● **Requirement**: Every line of the material below that holds the string "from" should be copied.

═══ Recorded data ═══

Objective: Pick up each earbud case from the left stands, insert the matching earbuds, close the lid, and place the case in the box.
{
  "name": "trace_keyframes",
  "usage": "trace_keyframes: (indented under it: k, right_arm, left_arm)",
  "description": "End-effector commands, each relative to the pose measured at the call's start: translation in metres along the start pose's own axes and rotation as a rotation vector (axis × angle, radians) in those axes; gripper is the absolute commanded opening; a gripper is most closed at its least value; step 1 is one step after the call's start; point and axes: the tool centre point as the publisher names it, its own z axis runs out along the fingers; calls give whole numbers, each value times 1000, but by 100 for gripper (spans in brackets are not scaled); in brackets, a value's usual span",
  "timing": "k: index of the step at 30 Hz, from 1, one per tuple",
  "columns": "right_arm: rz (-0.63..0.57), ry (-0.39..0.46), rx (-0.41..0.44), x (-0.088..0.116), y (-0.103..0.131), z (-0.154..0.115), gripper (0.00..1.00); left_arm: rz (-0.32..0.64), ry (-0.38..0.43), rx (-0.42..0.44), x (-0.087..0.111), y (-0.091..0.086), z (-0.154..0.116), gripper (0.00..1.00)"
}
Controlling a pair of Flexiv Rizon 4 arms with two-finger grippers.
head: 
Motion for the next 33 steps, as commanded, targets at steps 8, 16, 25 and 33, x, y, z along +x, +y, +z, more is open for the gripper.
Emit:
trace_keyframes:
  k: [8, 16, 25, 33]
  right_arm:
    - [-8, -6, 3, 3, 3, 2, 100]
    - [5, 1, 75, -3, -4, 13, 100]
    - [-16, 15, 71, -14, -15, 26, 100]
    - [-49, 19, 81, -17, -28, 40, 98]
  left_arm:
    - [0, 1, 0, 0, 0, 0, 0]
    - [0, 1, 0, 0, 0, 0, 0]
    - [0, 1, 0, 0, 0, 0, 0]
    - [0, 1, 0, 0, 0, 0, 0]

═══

● **Your solution**:
Objective: Pick up each earbud case from the left stands, insert the matching earbuds, close the lid, and place the case in the box.
  "timing": "k: index of the step at 30 Hz, from 1, one per tuple",

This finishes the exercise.